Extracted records
────────

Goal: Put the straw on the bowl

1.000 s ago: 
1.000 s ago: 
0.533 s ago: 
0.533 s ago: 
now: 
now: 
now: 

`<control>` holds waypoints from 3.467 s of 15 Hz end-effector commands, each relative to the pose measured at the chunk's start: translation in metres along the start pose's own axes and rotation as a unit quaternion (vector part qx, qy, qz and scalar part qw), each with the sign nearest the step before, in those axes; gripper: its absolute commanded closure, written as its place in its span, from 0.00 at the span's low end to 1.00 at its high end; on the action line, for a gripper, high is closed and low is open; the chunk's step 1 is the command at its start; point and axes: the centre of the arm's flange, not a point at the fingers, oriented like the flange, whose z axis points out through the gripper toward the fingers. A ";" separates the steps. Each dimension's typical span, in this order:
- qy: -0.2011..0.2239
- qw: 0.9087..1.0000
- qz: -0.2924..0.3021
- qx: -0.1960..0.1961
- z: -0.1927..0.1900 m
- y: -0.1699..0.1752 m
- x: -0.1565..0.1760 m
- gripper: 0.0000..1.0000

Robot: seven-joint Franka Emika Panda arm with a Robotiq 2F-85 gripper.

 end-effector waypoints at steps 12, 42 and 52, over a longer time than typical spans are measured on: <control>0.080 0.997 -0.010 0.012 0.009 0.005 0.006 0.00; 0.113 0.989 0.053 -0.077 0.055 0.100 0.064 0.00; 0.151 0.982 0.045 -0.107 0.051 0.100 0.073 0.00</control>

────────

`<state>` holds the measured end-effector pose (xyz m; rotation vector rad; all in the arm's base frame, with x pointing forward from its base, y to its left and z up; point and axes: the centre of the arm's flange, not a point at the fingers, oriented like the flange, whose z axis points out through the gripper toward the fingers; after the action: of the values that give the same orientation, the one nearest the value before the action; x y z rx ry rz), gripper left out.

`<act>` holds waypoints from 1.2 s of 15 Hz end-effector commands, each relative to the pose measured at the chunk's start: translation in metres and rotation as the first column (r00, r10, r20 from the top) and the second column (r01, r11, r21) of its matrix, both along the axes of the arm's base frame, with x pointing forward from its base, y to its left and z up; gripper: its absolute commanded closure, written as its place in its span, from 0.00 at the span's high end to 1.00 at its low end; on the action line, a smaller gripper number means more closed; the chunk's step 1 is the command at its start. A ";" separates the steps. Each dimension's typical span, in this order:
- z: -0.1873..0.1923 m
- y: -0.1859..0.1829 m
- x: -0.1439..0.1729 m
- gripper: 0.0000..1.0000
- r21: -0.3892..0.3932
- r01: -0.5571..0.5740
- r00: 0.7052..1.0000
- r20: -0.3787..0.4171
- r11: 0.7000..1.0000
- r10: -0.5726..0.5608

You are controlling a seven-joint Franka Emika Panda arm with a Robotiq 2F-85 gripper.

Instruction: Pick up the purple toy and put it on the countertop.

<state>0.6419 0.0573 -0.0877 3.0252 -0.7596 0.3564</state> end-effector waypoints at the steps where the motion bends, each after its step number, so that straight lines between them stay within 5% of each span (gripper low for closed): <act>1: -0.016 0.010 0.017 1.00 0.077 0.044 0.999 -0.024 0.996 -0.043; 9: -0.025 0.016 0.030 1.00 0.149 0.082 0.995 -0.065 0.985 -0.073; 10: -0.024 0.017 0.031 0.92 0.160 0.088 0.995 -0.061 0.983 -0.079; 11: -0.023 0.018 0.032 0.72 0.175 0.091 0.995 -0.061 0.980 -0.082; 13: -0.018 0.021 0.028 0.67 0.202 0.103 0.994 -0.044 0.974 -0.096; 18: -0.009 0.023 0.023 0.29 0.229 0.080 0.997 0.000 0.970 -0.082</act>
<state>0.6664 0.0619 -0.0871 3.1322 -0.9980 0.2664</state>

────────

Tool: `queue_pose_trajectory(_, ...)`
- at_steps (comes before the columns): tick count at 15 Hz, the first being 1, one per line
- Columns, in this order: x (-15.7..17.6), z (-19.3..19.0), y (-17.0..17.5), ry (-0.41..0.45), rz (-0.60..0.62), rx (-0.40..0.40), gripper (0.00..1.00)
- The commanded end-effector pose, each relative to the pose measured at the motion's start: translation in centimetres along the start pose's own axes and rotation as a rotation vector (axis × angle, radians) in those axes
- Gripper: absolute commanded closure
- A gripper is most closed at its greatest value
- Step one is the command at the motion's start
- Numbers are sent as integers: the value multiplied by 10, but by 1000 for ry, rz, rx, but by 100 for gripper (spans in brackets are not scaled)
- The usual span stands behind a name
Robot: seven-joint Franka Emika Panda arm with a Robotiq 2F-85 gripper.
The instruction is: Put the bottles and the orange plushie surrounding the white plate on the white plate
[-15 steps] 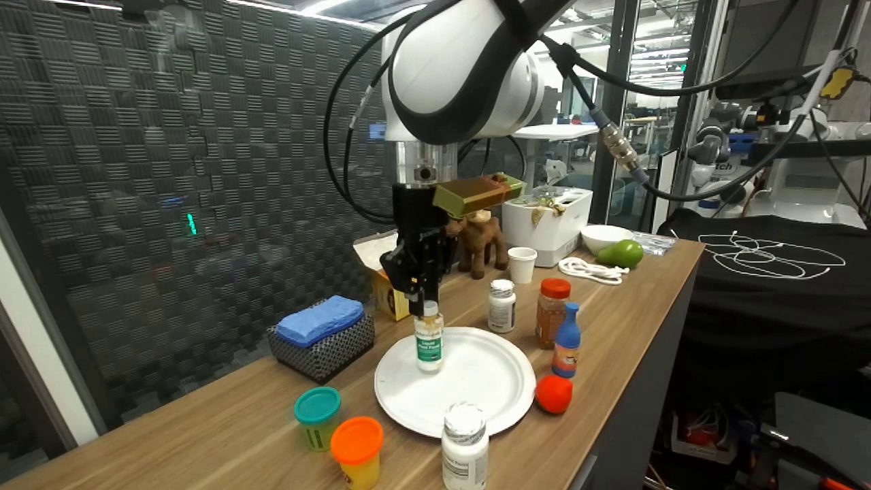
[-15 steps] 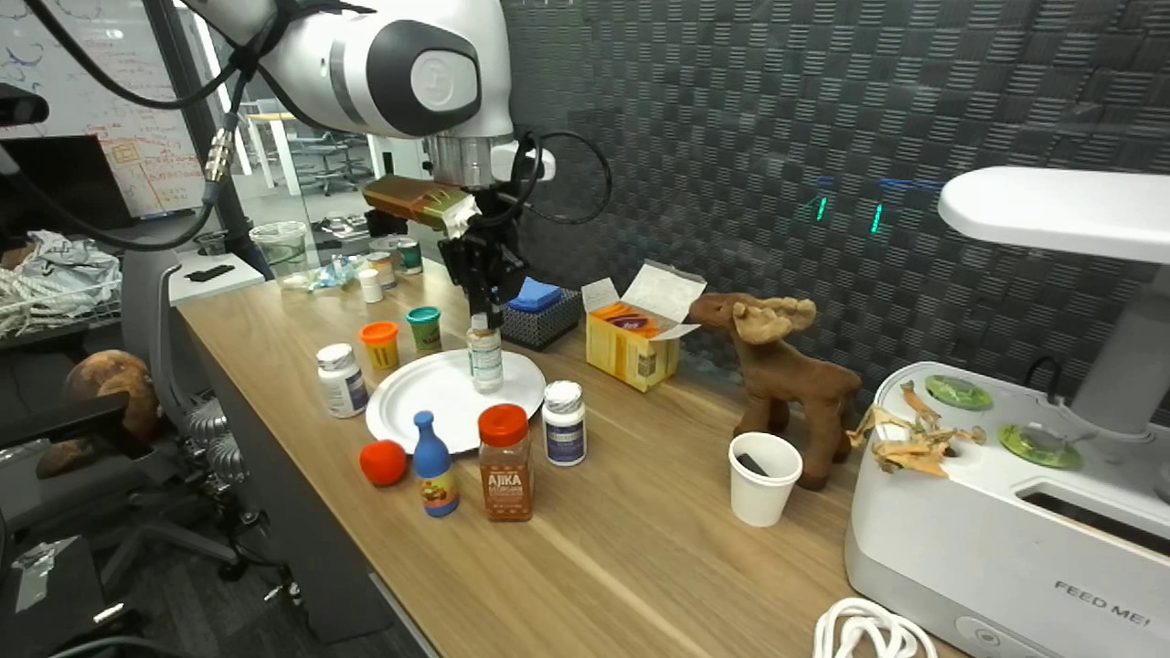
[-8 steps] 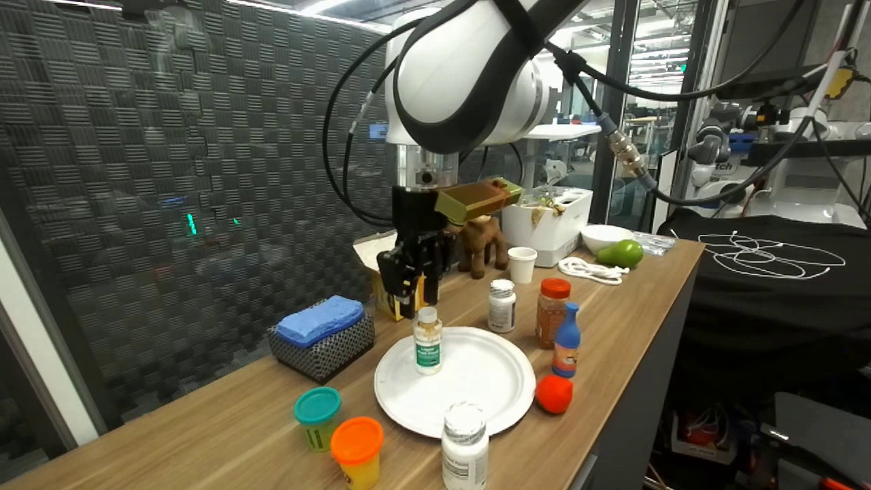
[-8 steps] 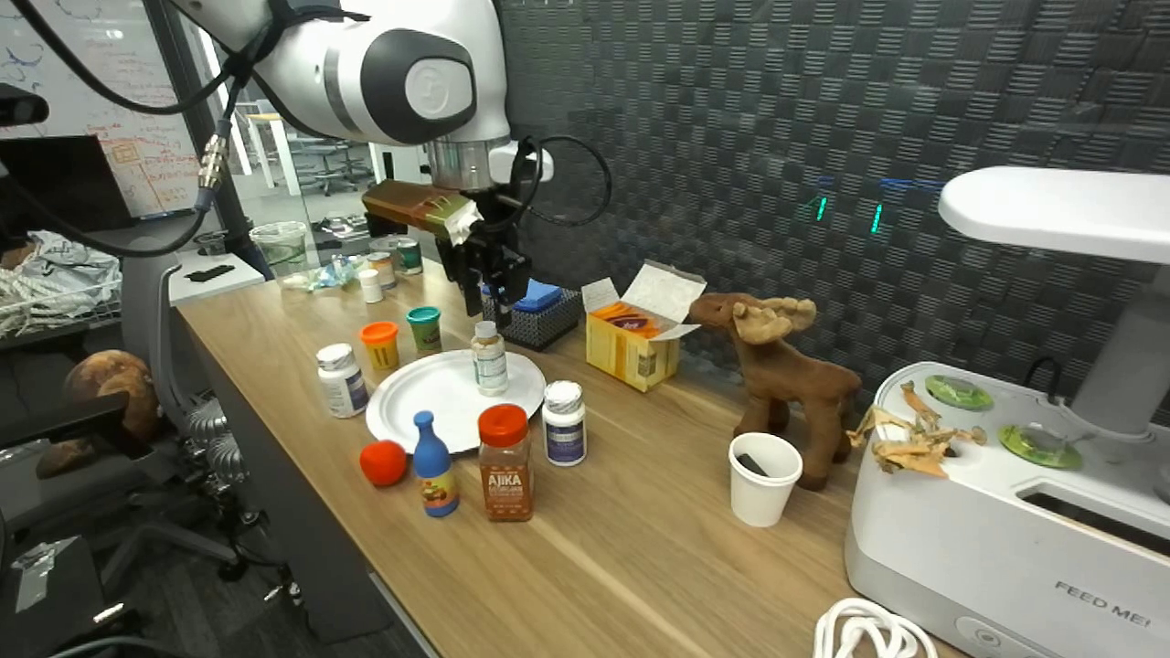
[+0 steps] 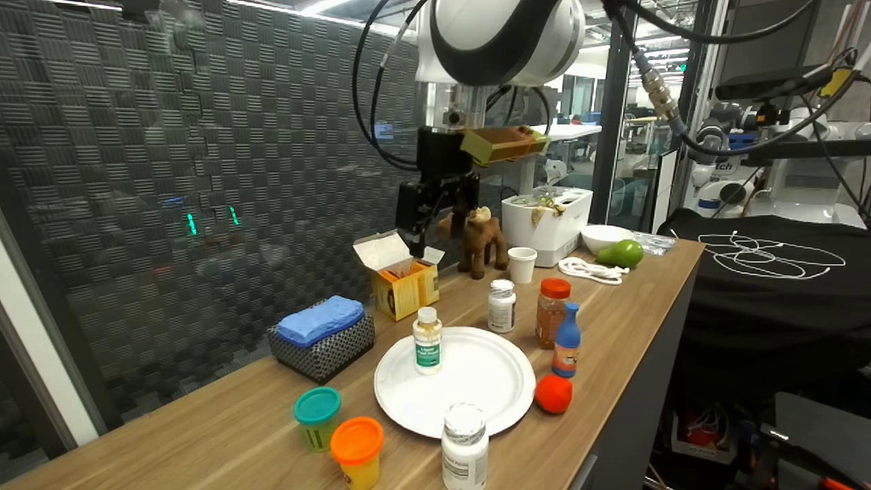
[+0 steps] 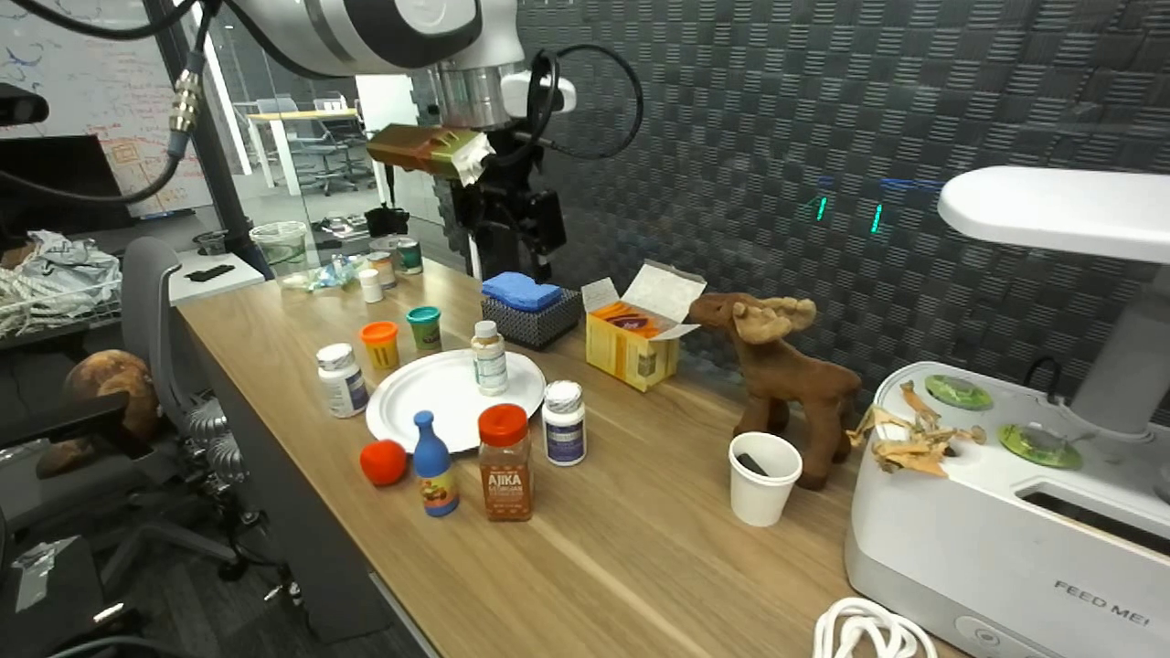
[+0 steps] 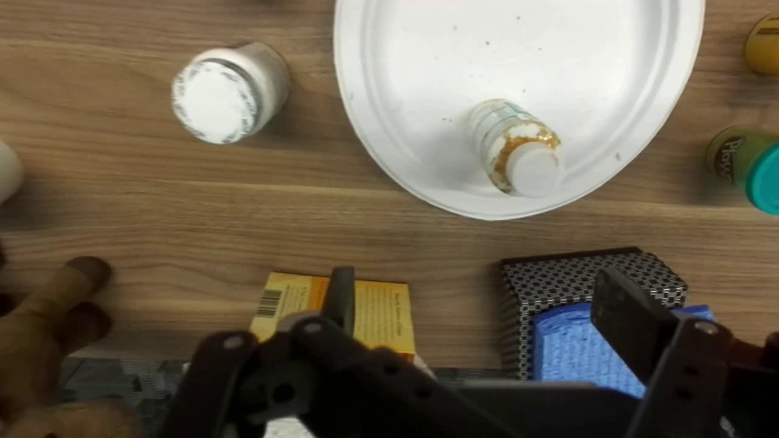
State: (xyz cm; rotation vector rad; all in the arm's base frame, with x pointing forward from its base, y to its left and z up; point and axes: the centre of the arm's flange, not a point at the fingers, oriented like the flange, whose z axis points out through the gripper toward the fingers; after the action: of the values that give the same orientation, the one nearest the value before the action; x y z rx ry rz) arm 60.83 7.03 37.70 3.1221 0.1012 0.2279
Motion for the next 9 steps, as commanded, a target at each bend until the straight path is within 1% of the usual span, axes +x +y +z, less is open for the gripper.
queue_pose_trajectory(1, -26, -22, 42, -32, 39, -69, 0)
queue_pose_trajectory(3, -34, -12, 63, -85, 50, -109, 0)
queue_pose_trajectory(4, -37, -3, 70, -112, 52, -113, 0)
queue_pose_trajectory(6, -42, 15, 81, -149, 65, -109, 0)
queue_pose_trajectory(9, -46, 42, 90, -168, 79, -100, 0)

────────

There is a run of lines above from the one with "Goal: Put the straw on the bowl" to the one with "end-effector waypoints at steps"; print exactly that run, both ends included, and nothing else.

Goal: Put the straw on the bowl

1.000 s ago: 
1.000 s ago: 
0.533 s ago: 
0.533 s ago: 
now: 
now: 
now: 

`<control>` holds waypoints from 3.467 s of 15 Hz end-effector commands, each relative to the pose measured at the chunk's start: translation in metres along the start pose's own axes and rotation as a unit quaternion (vector part qx, qy, qz and scalar part qw), each with the sign nearest the step before, in those axes; gripper: its absolute commanded closure, written as its place in its span, from 0.00 at the span's low end to 1.00 at its high end; on the action line, for a gripper, high is closed and low is open; the chunk's step 1 is the command at its start; point and axes: the centre of the arm's flange, not a point at the fingers, oriented like the flange, whose z axis points out through the gripper toward the fingers. A ";" separates the steps. Each dimension's typical span, in this order:
- qy: -0.2011..0.2239
- qw: 0.9087..1.0000
- qz: -0.2924..0.3021
- qx: -0.1960..0.1961
- z: -0.1927..0.1900 m
- y: -0.1699..0.1752 m
- x: -0.1565..0.1760 m
- gripper: 0.0000..1.0000

Robot: seven-joint Franka Emika Panda arm with a Robotiq 2F-85 gripper.

 end-effector waypoints at steps 12, 42 and 52, over a longer time than typical spans are measured on: <control>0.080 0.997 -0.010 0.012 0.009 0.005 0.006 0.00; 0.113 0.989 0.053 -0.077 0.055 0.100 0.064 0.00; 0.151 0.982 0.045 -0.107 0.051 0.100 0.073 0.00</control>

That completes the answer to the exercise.